Negros têm só 3,5% dos
cargos de chefia

Mercado de trabalho, 120 anos depois da Lei Áurea,
oferece oportunidades restritas de ascensão na hierarquia das empresas

Preconceito e acesso limitado à educação são
apontados como grandes barreiras para os negros, que são 49,5% da população

DENYSE GODOY,
DA REPORTAGEM LOCAL

Quem olha ao redor no seu ambiente de trabalho constata
que há muito poucos colegas negros. Chefes, então, são raríssimos. Se não
surpreendem, por mostrarem uma realidade facilmente perceptível, os números a
respeito da presença de negros em cargos de nível executivo nas maiores
companhias brasileiras -apenas 3,5%, segundo pesquisa do Ibope com o Instituto
Ethos- chamam a atenção para um cenário que empresas e profissionais se
acostumaram a tratar com naturalidade. Mas os negros são 49,5% da população do
país.

"Eis o resumo da história desde a Lei Áurea, que depois
de amanhã completa 120 anos. Mantivemos intacta uma estrutura excludente e
discriminatória com base na cor da pele. O topo da hierarquia das firmas não é
diferente de outros lugares de prestígio e status na nossa sociedade", diz José
Vicente, presidente da ONG Afrobras e reitor da Unipalmares (Universidade da
Cidadania Zumbi dos Palmares).

"A cultura corporativa de um mundo homogêneo vai se
reproduzindo. Como os espaços de convivência públicos e familiares são
predominantemente brancos, quando é preciso escolher um novo membro para o
grupo, as pessoas acabam buscando dentro do espaço que conhecem e no qual se
inserem", completa Cláudio Dedecca, professor do Instituto de Economia da
Unicamp (Universidade Estadual de Campinas).

Para as mulheres negras, a situação é ainda mais cruel,
já que elas sofrem um duplo preconceito.
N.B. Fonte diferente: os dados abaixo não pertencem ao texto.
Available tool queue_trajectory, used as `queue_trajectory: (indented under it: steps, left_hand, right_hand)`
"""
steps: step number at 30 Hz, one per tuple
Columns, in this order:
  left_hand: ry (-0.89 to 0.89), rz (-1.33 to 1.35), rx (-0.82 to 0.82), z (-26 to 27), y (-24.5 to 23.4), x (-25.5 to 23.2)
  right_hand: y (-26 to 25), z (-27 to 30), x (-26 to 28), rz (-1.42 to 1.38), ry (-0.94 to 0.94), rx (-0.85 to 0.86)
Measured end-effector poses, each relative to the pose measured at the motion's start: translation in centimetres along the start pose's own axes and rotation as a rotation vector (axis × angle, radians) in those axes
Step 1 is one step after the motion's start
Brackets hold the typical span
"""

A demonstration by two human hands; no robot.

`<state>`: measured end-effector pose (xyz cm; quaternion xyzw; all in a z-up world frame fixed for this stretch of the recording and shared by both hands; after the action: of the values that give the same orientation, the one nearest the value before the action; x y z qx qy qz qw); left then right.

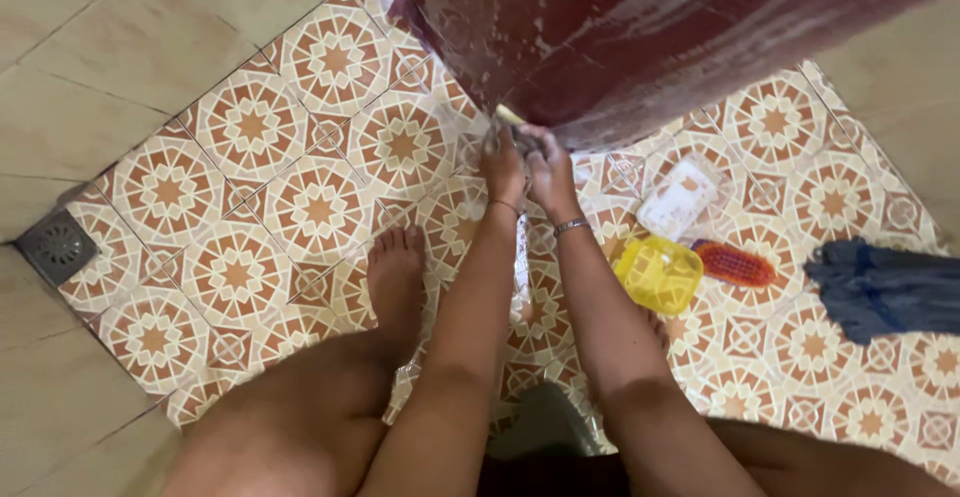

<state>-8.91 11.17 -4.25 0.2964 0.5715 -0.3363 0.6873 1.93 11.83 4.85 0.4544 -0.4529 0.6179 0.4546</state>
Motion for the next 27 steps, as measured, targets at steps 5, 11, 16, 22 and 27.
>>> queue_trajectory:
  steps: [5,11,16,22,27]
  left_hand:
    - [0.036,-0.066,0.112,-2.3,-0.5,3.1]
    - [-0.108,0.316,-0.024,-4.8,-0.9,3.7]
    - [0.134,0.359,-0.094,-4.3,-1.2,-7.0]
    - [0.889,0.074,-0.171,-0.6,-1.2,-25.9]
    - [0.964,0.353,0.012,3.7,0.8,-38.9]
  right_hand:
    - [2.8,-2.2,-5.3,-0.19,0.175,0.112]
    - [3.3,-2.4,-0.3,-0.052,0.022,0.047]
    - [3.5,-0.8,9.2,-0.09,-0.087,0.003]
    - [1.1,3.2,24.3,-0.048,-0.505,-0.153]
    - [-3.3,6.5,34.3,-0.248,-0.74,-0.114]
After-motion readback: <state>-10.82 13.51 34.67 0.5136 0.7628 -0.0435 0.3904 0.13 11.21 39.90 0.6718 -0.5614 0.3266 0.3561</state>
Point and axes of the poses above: each hand's wrist, its own z-axis away from the middle knuckle, its own y-axis out of the palm, x = y × z, the point moved 6 cm from there along -z, towards the middle knuckle, and after that the axes turned 13 degrees about y, right-handed, at the moved point
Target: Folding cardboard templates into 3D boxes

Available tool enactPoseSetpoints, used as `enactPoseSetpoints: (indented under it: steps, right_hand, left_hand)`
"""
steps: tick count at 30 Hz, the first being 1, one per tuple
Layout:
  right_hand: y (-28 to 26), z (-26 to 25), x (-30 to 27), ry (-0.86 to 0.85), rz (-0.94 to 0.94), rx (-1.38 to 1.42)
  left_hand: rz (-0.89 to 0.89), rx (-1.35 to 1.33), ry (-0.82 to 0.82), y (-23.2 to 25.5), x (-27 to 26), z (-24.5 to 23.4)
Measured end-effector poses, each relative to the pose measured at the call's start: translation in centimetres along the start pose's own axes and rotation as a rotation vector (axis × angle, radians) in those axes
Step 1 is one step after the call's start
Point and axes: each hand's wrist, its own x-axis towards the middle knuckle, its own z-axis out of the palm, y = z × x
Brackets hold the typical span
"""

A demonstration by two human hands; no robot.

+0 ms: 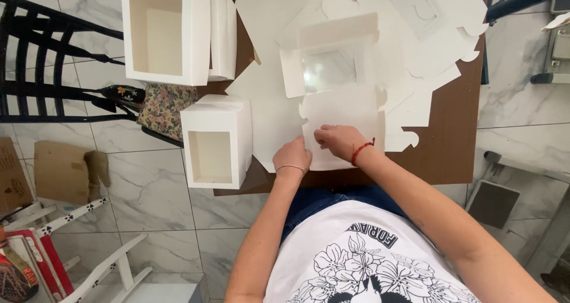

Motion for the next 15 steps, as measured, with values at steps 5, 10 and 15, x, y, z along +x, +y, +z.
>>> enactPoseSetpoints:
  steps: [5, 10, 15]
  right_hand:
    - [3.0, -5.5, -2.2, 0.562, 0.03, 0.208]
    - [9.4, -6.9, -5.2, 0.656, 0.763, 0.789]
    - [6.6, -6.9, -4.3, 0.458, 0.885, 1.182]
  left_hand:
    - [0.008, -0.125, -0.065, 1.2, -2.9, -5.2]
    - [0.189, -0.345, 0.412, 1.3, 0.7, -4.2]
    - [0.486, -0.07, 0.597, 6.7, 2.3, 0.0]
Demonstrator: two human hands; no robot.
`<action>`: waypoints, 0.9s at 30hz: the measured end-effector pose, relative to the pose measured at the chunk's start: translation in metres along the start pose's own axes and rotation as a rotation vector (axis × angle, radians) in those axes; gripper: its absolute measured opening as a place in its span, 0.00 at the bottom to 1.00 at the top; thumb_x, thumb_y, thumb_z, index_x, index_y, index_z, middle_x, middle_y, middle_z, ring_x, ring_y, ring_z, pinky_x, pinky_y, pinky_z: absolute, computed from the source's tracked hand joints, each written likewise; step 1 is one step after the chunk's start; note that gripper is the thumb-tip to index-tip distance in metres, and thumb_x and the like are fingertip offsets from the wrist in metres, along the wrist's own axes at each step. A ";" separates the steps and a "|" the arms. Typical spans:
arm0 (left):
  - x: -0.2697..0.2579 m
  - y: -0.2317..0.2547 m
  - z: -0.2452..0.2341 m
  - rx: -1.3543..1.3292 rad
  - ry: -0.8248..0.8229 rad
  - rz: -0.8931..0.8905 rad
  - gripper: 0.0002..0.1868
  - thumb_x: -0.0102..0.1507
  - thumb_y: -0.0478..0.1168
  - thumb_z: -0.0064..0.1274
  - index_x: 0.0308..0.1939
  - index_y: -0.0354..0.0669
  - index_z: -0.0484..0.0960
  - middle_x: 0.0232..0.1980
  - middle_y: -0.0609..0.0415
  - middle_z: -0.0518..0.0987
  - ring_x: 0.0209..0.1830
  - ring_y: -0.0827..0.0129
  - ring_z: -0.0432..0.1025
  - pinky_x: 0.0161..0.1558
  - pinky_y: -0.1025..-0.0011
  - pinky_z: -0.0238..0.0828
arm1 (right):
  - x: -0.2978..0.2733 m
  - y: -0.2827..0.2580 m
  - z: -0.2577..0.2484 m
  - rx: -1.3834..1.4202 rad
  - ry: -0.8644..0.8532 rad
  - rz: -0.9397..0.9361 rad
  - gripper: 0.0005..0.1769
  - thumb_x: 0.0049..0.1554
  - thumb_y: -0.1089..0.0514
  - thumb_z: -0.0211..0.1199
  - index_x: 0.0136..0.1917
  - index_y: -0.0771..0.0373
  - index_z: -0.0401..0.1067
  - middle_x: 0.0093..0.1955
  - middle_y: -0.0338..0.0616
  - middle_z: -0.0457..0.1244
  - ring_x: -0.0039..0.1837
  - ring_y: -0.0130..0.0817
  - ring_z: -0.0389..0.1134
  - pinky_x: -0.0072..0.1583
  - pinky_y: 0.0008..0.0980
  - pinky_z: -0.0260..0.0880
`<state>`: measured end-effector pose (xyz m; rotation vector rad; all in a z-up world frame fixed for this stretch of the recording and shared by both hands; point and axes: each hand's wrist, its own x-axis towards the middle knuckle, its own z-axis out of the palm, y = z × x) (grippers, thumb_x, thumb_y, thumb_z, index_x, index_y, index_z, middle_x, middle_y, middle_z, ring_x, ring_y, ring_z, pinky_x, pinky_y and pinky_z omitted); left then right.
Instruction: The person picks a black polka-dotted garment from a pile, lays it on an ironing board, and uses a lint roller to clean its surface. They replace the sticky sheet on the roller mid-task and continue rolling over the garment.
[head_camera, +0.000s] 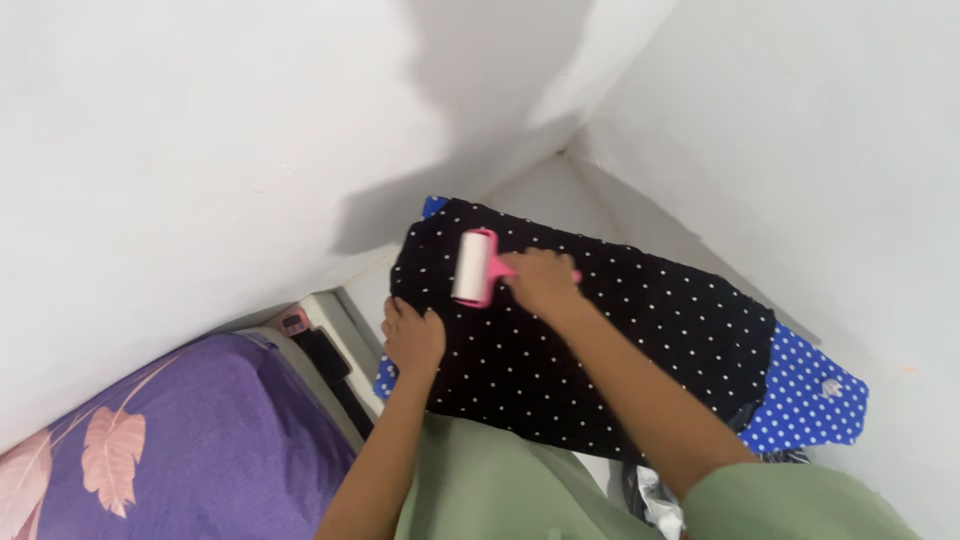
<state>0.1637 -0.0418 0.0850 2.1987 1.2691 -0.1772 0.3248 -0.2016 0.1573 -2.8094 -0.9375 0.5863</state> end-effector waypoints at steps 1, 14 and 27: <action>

De acordo com o levantamento
Ibope/Instituto Ethos, feito em 2007, não chega a 0,5% a porcentagem de negras
em cargos executivos. "As que rompem as barreiras não conseguem se incluir no
cotidiano. É muito grave", frisa Eliana Maria Custódio, coordenadora-executiva
do Geledés (Instituto da Mulher Negra).

Na opinião dos especialistas, uma das explicações para o
fato de os negros não alcançarem postos mais altos dentro das corporações é o
seu limitado acesso a educação básica e superior de qualidade, o que os impede
de entrar nas empresas em qualquer tipo de posto. Comparando com outros
candidatos, que estudaram em escola particular, cursaram universidades de elite
e aprenderam vários idiomas, eles ficam em enorme desvantagem.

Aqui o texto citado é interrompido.